Nouvelle définition de la défaillance

La méthode appliquée par RTE a une conséquence directe sur les choix énergétiques français. Plus on applique une définition large de la « défaillance« , plus on doit disposer d’un parc de production important et plus il est difficile de fermer des centrales nucléaires ou à charbon. D’ailleurs, le rapport ministériel notait que deux scénarios de RTE, qui ont servi de base à la PPE (Ampère et Volt), correspondent à moins de deux heures de coupure par an… Si le rapport se gardait bien d’évaluer l’impact d’un retour à la définition traditionnelle de la « défaillance« , il préconisait de demander à RTE de revoir ses scénarios de consommation électrique en appliquant le critère conventionnel.

Le rapport recommandait surtout de clarifier la règlementation en définissant les notions de « défaillance » et de « délestage ». C’est ce que propose le projet de décret relatif à la PPE. Mais il rejette les propositions formulées dans le rapport de mars 2018 et se contente de valider à posteriori les calculs de RTE. Le rapport ministériel proposait de fixer une valeur réglementaire de trois heures par an pour les coupures et d’y ajouter une deuxième valeur supérieure pour encadrer le recours aux leviers exceptionnels. Finalement, le ministère s’apprête à abaisser à deux heures la durée des coupures et à fixer à trois heures la durée moyenne de la défaillance annuelle. Cette dernière correspond au recours aux moyens exceptionnels : interruptibilité, appel aux gestes citoyens, la sollicitation des gestionnaires de réseaux de transport frontaliers (hors mécanismes de marché), dégradation des marges d’exploitation, baisse de tension sur les réseaux et, en dernier recours, le délestage.

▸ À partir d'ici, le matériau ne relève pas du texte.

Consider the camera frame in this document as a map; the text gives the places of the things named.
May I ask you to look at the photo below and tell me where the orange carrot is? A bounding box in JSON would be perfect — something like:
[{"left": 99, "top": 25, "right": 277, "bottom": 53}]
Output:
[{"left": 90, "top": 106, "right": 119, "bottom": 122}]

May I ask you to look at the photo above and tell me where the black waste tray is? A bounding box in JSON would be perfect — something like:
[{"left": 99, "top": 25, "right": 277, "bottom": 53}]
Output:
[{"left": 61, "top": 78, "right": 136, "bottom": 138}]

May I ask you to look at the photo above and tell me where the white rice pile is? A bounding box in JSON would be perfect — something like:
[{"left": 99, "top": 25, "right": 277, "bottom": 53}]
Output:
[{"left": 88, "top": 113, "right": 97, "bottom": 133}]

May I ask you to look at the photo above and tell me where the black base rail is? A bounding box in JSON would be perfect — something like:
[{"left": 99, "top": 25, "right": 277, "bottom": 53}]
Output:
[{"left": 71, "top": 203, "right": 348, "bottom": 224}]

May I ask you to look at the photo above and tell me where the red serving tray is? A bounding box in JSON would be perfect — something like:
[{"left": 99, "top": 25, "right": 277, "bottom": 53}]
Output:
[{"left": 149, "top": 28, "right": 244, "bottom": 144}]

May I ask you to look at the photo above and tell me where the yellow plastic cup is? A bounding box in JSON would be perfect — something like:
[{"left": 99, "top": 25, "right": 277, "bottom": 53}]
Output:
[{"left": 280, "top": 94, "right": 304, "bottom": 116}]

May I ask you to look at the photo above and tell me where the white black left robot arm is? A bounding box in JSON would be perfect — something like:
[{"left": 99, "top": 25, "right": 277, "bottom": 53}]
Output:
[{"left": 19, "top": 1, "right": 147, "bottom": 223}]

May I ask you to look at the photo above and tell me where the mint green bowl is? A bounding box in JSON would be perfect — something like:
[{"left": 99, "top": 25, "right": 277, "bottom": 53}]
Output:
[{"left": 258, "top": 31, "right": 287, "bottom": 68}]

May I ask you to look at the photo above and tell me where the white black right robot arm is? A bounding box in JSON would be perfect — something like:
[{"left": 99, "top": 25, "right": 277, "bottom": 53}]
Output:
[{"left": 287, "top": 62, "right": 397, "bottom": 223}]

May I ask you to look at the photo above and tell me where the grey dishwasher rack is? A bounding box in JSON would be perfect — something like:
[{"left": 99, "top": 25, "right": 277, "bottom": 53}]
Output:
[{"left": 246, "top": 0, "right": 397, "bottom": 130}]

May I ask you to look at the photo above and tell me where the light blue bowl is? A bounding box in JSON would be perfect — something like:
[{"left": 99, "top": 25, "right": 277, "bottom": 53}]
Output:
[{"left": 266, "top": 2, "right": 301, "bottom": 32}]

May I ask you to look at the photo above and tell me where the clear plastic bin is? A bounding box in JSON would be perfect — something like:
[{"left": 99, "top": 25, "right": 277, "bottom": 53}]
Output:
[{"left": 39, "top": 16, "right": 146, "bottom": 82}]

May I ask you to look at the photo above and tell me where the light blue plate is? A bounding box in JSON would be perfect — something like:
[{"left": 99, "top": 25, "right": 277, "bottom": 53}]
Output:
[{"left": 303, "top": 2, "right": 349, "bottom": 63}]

Pas de révision des scénarios de RTE

Finalement, ce projet de décret vient clore le débat puisqu’il valide a posteriori la méthode appliquée par RTE. Surtout, en rejetant les recommandations des hauts fonctionnaires des ministères de la Transition écologique et de l’Économie, le gouvernement s’épargne une révision de la PPE qui tirerait les conséquences de scénarios basés sur un critère de défaillance conforme à l’esprit du code de l’énergie.

Enfin, le choix du gouvernement contraint un peu plus les futures décisions de la fermeture de centrales. D’ailleurs, le projet de PPE prévoit de fermer 4 à 6 réacteurs nucléaires d’ici 2028 : les deux de Fessenheim (Haut-Rhin), deux autres en 2027-2028 et potentiellement deux de plus en 2025-2026… si la sécurité d’approvisionnement le permet. Il n’est pas anodin de noter qu’avec une limite de trois heures pour les coupures, la France dispose déjà d’un des critères de défaillance les plus strictes d’Europe. La Belgique accepte une défaillance de 20 heures par an pour les scénarios les plus défavorables, l’Irlande fixe la défaillance à huit heures par an pour tous les scénarios et l’Allemagne et l’Italie n’ont pas de critères chiffrés, mais des objectifs de réserves de production stratégiques et de capacités de stockage.